REQUIRED ACTION
Beneath this instruction is a listing; write out exactly the line that contains "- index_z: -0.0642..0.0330" and each line after it to the last.

--- START ---

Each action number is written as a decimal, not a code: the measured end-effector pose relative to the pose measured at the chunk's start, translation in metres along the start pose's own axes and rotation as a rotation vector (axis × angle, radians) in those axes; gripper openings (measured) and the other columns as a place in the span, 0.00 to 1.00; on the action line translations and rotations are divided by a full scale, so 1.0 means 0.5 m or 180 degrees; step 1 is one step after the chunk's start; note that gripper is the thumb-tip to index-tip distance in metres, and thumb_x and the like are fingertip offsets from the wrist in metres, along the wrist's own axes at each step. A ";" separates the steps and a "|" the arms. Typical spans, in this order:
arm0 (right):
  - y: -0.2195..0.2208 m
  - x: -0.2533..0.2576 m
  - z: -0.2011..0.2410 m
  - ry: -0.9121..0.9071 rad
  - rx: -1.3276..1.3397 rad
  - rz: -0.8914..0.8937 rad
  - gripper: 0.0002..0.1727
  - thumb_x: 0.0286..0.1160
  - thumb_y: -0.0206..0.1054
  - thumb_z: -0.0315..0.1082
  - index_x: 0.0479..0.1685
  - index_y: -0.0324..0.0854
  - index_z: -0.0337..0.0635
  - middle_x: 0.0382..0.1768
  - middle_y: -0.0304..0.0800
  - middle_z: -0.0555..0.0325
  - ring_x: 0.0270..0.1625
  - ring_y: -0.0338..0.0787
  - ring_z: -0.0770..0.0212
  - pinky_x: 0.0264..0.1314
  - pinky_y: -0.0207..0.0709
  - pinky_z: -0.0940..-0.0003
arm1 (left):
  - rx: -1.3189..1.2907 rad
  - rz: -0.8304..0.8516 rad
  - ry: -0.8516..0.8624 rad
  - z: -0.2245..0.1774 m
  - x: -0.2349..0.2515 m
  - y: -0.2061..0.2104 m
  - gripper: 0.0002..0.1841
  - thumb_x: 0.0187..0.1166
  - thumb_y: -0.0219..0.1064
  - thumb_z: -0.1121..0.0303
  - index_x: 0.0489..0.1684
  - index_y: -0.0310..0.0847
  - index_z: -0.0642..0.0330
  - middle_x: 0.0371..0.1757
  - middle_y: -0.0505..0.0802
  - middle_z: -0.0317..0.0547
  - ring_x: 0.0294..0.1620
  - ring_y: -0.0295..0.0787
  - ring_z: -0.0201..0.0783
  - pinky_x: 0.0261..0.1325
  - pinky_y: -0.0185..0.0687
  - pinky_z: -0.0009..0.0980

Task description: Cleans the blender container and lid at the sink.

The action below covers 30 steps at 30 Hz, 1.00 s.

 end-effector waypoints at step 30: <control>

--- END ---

EXPECTED OUTPUT
  - index_z: -0.0642..0.0330
  - middle_x: 0.0371..0.1757
  - middle_y: -0.0505..0.0802
  - middle_z: -0.0317..0.0547
  - ring_x: 0.0294..0.1620
  - ring_y: -0.0295..0.0787
  - ring_z: -0.0201..0.0783
  - pinky_x: 0.0261..0.1325
  - pinky_y: -0.0185..0.0687
  - pinky_z: -0.0009..0.0980

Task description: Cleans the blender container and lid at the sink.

The action below covers 30 steps at 30 Hz, 1.00 s.

 end-effector waypoints at step 30: <control>

This output has been given in full.